Néanmoins, les gros thèmes du livre sont bien plus politiques, notamment : la criminalité a été réduite par la légalisation de l'avortement, et l'implication des parents dans l'éducation des enfants n'a aucune importance comparée au bagage génétique de l'enfant. Ces gros sujets contiennent, eux, des erreurs de méthode assez flagrantes.

Je ne vais pas développer une critique de douze pages pour me concentrer sur un petit exemple.

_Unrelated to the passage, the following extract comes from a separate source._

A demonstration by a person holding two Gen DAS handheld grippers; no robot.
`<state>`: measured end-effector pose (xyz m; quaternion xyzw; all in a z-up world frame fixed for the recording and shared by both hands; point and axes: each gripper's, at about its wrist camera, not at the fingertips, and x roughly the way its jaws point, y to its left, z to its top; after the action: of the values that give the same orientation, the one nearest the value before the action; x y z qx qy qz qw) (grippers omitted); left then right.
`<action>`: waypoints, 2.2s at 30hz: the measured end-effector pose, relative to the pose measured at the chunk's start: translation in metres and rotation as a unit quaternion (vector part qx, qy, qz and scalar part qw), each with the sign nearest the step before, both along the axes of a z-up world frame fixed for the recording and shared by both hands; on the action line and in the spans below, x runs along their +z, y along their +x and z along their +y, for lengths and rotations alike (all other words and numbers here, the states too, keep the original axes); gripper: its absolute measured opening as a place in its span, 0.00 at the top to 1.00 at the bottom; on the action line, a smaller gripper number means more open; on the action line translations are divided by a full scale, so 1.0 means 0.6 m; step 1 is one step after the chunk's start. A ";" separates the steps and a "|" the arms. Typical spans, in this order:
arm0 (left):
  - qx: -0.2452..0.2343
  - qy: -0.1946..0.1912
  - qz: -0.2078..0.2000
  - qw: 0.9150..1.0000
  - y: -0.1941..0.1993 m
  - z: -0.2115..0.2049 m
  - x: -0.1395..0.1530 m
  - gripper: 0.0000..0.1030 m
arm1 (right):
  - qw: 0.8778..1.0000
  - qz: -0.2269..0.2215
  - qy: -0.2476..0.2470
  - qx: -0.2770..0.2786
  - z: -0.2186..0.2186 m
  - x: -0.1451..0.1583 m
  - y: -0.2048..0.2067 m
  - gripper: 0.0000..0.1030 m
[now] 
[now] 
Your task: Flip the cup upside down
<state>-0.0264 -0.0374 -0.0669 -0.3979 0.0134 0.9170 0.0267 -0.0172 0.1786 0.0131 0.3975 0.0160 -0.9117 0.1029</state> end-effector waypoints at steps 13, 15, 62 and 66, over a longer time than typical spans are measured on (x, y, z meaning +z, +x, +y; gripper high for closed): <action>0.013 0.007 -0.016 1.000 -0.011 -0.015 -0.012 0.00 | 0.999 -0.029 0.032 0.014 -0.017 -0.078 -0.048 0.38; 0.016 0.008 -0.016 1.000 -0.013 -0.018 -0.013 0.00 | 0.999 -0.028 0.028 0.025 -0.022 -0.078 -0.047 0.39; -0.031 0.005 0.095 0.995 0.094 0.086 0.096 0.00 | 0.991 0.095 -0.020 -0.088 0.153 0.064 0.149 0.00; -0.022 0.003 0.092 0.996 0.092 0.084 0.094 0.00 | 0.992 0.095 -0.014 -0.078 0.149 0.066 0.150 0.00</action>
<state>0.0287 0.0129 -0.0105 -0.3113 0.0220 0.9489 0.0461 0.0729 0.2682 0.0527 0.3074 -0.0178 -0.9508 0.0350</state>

Amener ses enfants au musée, selon les auteurs, n'a aucune importance sur le développement intellectuel de l'enfant, puisque cette action n'augmente pas leurs résultats aux tests scolaires ; on pourrait donc les laisser devant la télévision au lieu de gâcher son dimanche après-midi. Ce fait est développé pendant de nombreux chapitres. À la toute fin de l'un d'eux cependant, on mentionne vite fait que ça peut ne plus être vrai à l'université. Et pour cause : quand on regarde bien, les tests utilisés par les auteurs sont ceux réalisés en fin de primaire, qui testent principalement les compétences en calcul et en lecture/écriture. Tout ce qu'ils ont finalement montré est qu'amener un enfant visiter un musée des beaux-arts, de science ou d'histoire, n'a aucun effet sur ses compétences en calcul mental à court terme. C'est sympathique, mais ça ne nous avance pas beaucoup, car ce n'est généralement pas le but recherché. Quel impact ont les musées ? Je ne sais pas, mais je sais que ce livre n'a en tout cas rien prouvé.

Dans l'introduction, Dubner mentionne que Levitt est un économiste qui ne parle jamais d'économie classique. Et c'est un énorme problème : parce que Levitt a été formé en économie, il maîtrise le sujet. Mais Levitt peut être un économiste brillant et Dubner un excellent journaliste, les faire travailler ensemble ne les transforme pas en un parfait binôme de criminologues ou de sociologues. Ces deux domaines sont des sciences à part entière, qui ont instauré des méthodes de travail rigoureuses pour éviter les biais et les faux résultats, que nos deux auteurs ne connaissent absolument pas. Freakonomics, malgré son air sympathique, reste donc un livre d'amateurs, dont les conclusions péremptoires sont à prendre avec énormément de pincettes.